The National Science Foundation has awarded the Johns Hopkins University Information Security Institute a $2.92 million grant to fund graduate education in information security. Over a four-year period, the funding from the Federal Cyber Service: Scholarship for Service program will pay tuition, fees, housing and a stipend for full-time information security students planning to enter federal employment.
In its application for the grant, the Information Security Institute emphasized the need for security expertise in the health and medical sectors. Under new federal law, health care organizations are required to secure electronic medical systems in order to protect privacy. Johns Hopkins has developed an innovative master's degree program that stresses the technical demands of information security and applications in the medical field.
The institute's program, which awards a master of science degree in security informatics, capitalizes on the expertise of faculty in engineering, arts and sciences, business, international affairs, medicine and public health.

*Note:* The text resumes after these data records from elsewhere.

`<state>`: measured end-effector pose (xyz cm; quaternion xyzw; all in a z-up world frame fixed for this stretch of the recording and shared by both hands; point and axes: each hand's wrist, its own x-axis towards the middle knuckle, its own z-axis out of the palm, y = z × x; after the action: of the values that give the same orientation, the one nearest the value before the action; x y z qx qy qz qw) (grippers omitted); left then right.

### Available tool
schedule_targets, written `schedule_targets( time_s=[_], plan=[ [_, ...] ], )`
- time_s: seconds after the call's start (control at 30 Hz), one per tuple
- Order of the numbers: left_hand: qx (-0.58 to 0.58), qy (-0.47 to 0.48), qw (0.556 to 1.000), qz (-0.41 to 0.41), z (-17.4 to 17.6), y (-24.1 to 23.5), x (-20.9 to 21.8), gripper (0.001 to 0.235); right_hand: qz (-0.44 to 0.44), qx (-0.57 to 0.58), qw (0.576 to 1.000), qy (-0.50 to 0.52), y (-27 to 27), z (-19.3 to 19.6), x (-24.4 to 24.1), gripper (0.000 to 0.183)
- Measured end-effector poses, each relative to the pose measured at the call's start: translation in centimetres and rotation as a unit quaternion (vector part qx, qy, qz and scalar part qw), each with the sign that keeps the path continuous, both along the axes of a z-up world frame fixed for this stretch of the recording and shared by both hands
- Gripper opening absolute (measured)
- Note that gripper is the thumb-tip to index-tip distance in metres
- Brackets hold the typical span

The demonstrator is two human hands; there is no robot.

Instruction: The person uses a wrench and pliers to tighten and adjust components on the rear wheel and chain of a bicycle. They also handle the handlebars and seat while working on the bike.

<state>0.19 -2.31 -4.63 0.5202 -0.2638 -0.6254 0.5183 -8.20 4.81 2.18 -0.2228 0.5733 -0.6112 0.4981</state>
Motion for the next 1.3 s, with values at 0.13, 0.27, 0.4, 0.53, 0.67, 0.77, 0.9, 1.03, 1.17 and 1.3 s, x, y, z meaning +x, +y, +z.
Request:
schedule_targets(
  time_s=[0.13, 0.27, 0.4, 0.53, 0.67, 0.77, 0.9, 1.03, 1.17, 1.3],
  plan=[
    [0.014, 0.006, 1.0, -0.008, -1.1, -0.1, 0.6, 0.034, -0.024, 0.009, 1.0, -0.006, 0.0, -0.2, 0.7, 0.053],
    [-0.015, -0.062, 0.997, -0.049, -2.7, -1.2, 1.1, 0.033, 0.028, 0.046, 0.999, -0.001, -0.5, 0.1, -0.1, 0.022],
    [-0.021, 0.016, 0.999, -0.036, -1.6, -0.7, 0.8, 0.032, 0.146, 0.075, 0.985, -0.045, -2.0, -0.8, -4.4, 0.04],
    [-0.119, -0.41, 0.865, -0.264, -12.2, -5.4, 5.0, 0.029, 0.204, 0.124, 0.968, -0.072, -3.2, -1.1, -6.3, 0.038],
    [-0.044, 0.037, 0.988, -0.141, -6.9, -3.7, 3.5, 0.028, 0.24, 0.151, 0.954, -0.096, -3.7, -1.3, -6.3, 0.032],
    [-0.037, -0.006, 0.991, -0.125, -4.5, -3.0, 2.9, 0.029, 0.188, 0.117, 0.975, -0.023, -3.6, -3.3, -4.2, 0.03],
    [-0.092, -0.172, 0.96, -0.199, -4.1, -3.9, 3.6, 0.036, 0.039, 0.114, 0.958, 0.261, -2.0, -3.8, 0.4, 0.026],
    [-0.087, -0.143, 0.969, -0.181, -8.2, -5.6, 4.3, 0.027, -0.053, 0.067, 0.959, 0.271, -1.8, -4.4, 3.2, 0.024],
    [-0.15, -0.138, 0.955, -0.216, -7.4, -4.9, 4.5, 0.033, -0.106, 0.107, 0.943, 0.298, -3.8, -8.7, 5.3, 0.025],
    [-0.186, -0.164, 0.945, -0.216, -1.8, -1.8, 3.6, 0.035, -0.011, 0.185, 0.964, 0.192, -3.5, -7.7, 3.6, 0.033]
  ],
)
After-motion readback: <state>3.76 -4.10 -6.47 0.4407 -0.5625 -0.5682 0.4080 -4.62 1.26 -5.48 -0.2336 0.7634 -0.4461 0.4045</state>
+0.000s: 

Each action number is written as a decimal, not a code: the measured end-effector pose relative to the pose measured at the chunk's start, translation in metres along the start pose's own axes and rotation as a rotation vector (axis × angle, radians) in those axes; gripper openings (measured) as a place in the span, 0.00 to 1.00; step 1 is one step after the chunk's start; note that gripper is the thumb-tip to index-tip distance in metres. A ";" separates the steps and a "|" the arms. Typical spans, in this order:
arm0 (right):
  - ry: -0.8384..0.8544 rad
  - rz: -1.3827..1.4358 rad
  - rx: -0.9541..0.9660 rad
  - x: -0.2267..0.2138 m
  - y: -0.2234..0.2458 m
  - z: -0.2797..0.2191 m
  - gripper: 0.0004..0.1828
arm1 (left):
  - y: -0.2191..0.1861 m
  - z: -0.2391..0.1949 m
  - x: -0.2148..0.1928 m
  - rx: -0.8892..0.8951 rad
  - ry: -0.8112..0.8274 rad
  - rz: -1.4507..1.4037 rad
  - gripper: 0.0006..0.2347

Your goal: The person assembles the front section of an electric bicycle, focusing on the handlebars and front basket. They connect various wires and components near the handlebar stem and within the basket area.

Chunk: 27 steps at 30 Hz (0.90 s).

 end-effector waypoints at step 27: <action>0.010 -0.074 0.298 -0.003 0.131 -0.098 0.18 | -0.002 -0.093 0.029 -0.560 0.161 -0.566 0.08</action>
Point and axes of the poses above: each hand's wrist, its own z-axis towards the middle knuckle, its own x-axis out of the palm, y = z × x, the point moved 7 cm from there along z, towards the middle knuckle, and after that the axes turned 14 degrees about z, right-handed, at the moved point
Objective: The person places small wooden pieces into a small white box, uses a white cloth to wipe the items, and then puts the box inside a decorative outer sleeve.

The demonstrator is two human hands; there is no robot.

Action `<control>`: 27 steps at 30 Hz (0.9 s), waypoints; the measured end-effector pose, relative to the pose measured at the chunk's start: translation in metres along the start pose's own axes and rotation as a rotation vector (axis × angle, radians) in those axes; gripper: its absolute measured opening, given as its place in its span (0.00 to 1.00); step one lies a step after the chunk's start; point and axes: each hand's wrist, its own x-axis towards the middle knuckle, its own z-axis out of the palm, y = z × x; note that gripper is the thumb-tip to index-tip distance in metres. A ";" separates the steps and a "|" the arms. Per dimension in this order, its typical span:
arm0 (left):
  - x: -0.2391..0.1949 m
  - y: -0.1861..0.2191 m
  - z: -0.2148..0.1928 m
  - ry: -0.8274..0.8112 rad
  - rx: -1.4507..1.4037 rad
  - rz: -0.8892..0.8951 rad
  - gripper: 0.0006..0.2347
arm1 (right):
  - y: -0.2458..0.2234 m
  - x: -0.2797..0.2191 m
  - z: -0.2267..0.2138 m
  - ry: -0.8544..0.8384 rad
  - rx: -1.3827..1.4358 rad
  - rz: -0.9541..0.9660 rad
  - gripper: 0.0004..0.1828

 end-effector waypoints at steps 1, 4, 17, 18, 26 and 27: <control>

Johns Hopkins is one of the first research-oriented universities to offer such a program and the only one to emphasize the role of information security in the health field. The courses emphasize medical privacy, quality of care, compliance with federal rules regarding patient information, public health surveillance and response, biodefense and critical infrastructure protection.
Students who are accepted into the institute's master's program will be eligible to apply for this scholarship.
In addition to receiving the NSF grant, Johns Hopkins recently was recognized as a Center of Academic Excellence in Information Assurance Education by the National Security Agency. This designation reflects the strength of the university's interdisciplinary programs in education and research.
The NSA recognition, for the academic years 2003 to 2006, enables Johns Hopkins to apply for a wide range of grants for research and programs in information security.
"It's more than just an award. It's a requirement that carries significant weight regarding opportunities for funding for both educational programs and research programs," said Gerald M. Masson, a computer science professor in the Whiting School of Engineering who serves as director of the Information Security Institute. "For government agencies in the Baltimore, Washington, Northern Virginia area, this is highly important."
After reviewing the course offerings for the new Johns Hopkins master of science degree in security informatics, the NSA also certified that several programs meet national training standards for several employment areas: information systems security professionals, designated approving authority, system administrators, information systems security officers and system security certifiers.
"We are pleased that NSF and NSA have recognized the work taking place at Hopkins in the information security field," Masson said. "We take a comprehensive approach and pay attention to applications."